Awas Kuota Pertalite Jebol, Momentum Pakai Subsidi Tertutup!
Jakarta, CNBC Indonesia - Kepala Center of Food, Energy and Sustainable Development (CFESD) INDEF, Abra El Talattov menyarankan pemerintah dapat mempercepat penerapan subsidi energi untuk Bahan Bakar Minyak (BBM) secara langsung perorangan atau tertutup. Hal ini dilakukan mengingat disparitas harga antara Pertamax dan Pertalite sekarang ini cukup tinggi.
Menurut Abra penetapan Pertalite sebagai Jenis Bahan Bakar Minyak Khusus Penugasan (JBKP) merupakan konsekuensi pemerintah atas kebijakan menaikkan harga Pertamax. Sekalipun kenaikan harga BBM non subsidi ini masih di bawah nilai keekonomian.
Awalnya pemerintah cukup percaya diri bahwa kenaikan Pertamax tidak akan berdampak begitu besar terhadap konsumsi Pertalite. Namun demikian, dengan disparitas harga antara Pertamax dan Pertalite sekarang ini yang hampir Rp 5.000 per liter, membuat masyarakat lebih memilih menggunakan Pertalite yang harganya 7.650 per liter dibandingkan Pertamax yang dijual Rp 12.500-Rp 13.000 per liter.
"Akhirnya karena subsidi BBM skemanya terbuka ini menjadi implikasi kemungkinan besar volume konsumsi BBM Pertalite akan melebihi kuota yang ditetapkan di tahun ini bahkan tahun mendatang," kata Abra dalam acara Energy Corner CNBC Indonesia, (Senin 18/4/2022).

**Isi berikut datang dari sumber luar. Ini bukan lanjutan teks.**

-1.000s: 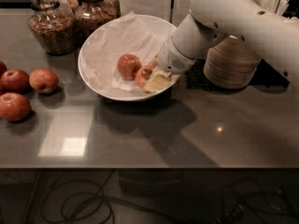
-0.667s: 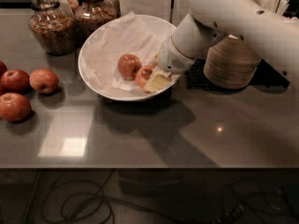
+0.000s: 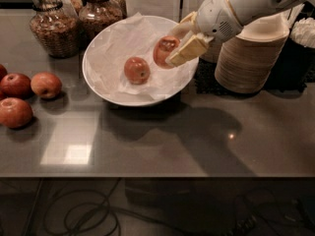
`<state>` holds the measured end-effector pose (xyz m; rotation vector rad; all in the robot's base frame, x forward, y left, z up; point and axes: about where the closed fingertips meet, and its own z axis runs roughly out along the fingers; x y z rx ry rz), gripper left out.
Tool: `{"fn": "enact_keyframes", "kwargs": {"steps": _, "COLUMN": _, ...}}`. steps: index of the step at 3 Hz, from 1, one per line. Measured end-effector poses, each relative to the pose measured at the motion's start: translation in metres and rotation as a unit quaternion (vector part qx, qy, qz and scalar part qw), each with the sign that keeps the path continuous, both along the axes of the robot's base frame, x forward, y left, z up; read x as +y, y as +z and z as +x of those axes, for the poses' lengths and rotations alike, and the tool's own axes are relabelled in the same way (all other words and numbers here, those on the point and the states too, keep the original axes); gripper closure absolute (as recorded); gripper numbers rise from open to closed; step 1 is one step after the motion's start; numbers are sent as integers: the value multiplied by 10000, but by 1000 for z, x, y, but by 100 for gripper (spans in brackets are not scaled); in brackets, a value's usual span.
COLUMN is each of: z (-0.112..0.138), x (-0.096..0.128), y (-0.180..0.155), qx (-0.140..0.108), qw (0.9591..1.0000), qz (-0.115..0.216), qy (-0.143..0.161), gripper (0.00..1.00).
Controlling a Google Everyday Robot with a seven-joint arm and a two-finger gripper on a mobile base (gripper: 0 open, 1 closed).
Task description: Pick apple from white bowl
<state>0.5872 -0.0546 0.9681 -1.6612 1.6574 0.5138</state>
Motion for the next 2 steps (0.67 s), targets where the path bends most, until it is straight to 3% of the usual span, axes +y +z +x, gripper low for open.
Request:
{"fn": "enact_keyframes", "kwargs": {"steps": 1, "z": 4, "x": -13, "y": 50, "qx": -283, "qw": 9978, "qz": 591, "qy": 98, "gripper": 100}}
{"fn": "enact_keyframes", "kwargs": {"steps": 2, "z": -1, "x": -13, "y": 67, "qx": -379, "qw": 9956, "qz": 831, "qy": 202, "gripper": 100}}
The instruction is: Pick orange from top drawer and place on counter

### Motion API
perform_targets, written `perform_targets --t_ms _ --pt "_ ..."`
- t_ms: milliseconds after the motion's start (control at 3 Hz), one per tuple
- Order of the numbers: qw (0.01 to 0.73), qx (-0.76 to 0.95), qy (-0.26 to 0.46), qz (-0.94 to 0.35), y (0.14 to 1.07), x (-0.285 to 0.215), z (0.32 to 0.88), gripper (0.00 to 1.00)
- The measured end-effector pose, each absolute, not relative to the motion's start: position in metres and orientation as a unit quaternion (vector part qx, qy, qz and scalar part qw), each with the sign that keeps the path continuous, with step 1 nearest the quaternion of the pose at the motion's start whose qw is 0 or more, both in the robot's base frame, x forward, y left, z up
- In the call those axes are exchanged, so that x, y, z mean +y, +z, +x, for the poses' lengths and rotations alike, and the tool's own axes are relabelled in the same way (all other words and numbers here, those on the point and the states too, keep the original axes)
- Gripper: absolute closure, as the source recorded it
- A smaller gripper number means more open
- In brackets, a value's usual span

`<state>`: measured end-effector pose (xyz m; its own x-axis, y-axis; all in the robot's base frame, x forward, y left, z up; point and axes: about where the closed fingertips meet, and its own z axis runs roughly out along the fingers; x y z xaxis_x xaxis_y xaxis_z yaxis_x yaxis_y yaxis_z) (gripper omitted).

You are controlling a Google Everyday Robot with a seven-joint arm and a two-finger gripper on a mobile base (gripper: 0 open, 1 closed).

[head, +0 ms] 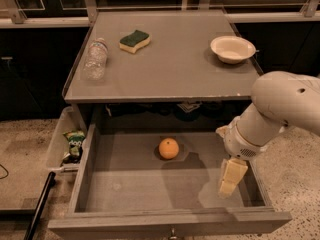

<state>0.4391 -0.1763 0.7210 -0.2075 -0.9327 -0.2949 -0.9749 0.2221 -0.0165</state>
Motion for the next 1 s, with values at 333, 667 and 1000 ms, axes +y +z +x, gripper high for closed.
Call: perform_targets --t_ms 333,667,1000 --pt "0.14 0.771 0.09 -0.614 0.698 -0.169 0.464 0.0" --pt "0.181 0.756 0.108 -0.62 0.684 -0.155 0.489 0.0" --pt "0.226 0.736 0.132 -0.624 0.672 -0.141 0.503 0.0"
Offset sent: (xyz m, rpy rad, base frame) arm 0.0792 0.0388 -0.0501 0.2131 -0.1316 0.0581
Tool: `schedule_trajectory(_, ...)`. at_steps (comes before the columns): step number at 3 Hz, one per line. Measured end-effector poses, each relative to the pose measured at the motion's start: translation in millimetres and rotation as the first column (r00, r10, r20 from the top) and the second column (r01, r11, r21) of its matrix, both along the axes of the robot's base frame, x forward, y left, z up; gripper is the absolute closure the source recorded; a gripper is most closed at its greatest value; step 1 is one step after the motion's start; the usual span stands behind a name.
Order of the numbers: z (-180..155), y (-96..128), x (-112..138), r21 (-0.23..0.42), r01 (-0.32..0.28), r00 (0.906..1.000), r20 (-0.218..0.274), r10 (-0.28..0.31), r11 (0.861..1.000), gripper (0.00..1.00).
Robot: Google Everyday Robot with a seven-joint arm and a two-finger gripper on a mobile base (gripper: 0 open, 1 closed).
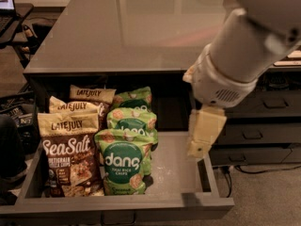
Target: Pick green rice chip bag from top drawer and place on counter
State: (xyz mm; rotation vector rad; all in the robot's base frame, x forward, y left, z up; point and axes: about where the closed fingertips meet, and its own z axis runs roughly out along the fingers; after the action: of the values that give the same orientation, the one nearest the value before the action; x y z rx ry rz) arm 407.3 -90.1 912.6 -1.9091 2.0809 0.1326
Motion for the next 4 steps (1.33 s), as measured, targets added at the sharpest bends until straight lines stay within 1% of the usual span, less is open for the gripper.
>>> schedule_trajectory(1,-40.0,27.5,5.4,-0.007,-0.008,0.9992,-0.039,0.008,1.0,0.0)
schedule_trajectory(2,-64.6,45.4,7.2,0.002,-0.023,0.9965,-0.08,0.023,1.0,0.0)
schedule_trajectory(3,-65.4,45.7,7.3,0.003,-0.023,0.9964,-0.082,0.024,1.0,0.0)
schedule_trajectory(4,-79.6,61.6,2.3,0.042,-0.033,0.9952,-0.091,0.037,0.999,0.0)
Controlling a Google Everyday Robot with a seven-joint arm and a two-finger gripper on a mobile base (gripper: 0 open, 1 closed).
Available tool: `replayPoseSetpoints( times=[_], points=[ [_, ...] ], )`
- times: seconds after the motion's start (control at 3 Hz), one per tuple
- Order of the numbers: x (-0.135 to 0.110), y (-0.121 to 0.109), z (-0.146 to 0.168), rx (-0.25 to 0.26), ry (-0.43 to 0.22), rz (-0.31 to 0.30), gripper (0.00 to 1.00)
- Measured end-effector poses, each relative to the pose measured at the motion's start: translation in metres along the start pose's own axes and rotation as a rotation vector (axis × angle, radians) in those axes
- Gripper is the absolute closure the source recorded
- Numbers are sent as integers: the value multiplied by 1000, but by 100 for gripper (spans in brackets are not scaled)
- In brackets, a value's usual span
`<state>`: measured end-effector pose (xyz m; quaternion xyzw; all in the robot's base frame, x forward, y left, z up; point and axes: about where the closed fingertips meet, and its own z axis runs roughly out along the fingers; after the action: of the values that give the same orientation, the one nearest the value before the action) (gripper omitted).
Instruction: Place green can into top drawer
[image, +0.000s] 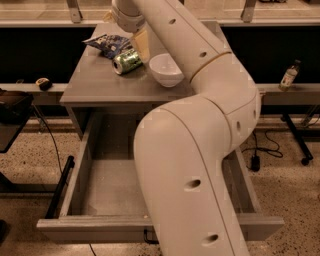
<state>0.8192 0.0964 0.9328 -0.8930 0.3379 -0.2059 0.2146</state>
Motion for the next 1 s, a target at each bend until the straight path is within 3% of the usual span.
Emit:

Abra menilai, dalam jangka pendek menetapkan Pertalite sebagai BBM penugasan memang cukup tepat. Namun demikian, harus diiringi juga dengan kebijakan yang tepat sasaran seperti implementasi subsidi langsung.
"Ini juga soal produk lain, LPG 3 Kg termasuk tarif listrik dilakukan tepat sasaran. Ke depan subsidi energi memang mau tidak mau mengarah ke tepat sasaran," kata dia.
Sebelumnya, Menteri Energi dan Sumber Daya Mineral (ESDM) Arifin Tasrif menyebut kuota Bahan Bakar Minyak (BBM) bersubsidi jenis Solar dan juga Jenis BBM Khusus Penugasan (JBKP) Pertalite (RON 90) telah terlampaui.
Saat Rapat Kerja (Raker) dengan Komisi VII DPR RI, Rabu (13/04/2022), Arifin menyebut realisasi penyaluran Solar bersubsidi selama Januari-Maret 2022 telah melampaui kuota sebesar 9,49% dan Pertalite telah over kuota sebesar 14%.
Arifin merinci, sampai dengan 2 April 2022, realisasi penyerapan Solar subsidi telah mencapai 4,08 juta kilo liter (kl) dari kuota awal tahun ini sebesar 15,10 juta kl, sehingga dalam sembilan bulan ke depan kuota hanya tinggal 11,02 juta kl.
Sementara Pertalite sudah terserap 6,48 juta kl dari kuota 23,05 juta kl, sehingga kuota sampai akhir tahun hanya tersisa tinggal 16,57 juta kl.
"Over kuota penyaluran Solar Pertamina sebesar 9,49% akibat peningkatan aktivitas pertambangan dan perkebunan seiring peningkatan harga komoditas global, pemulihan ekonomi yang lebih cepat pascapandemi. JBKP Pertalite juga mengalami over kuota sebesar 14% pada periode Januari-Maret 2022," ujarnya Rabu (13/04/2022).
Dengan mempertimbangkan kuota sampai Maret yang sudah terlampaui tersebut, maka pihaknya mengusulkan penambahan kuota Solar dan Pertalite tahun ini.
Dia menyebut, kuota Solar subsidi diusulkan bertambah sebesar 2,29 juta kilo liter (kl) menjadi 17,39 juta kl, minyak tanah bertambah 0,10 juta kl menjadi 0,58 juta kl, dan Pertalite bertambah 5,45 juta kl menjadi 28,50 juta kl.
"Beberapa langkah strategi dalam menghadapi kenaikan harga minyak dunia kami siapkan Jangka pendek, kami mengusulkan perubahan kuota BBM jenis tertentu yaitu minyak Solar, minyak tanah, dan JBKP Pertalite dan penyesuaian harga BBM non subsidi," ungkapnya.
Adapun, penambahan kuota Pertalite pada tahun ini ditunjukkan dengan memperhatikan beberapa hal, antara lain pemulihan ekonomi yang lebih cepat pasca pandemi di mana proyeksi rerata pertumbuhan konsumsi BBM jenis bensin dari tahun 2014-2021 sebesar 3,4%.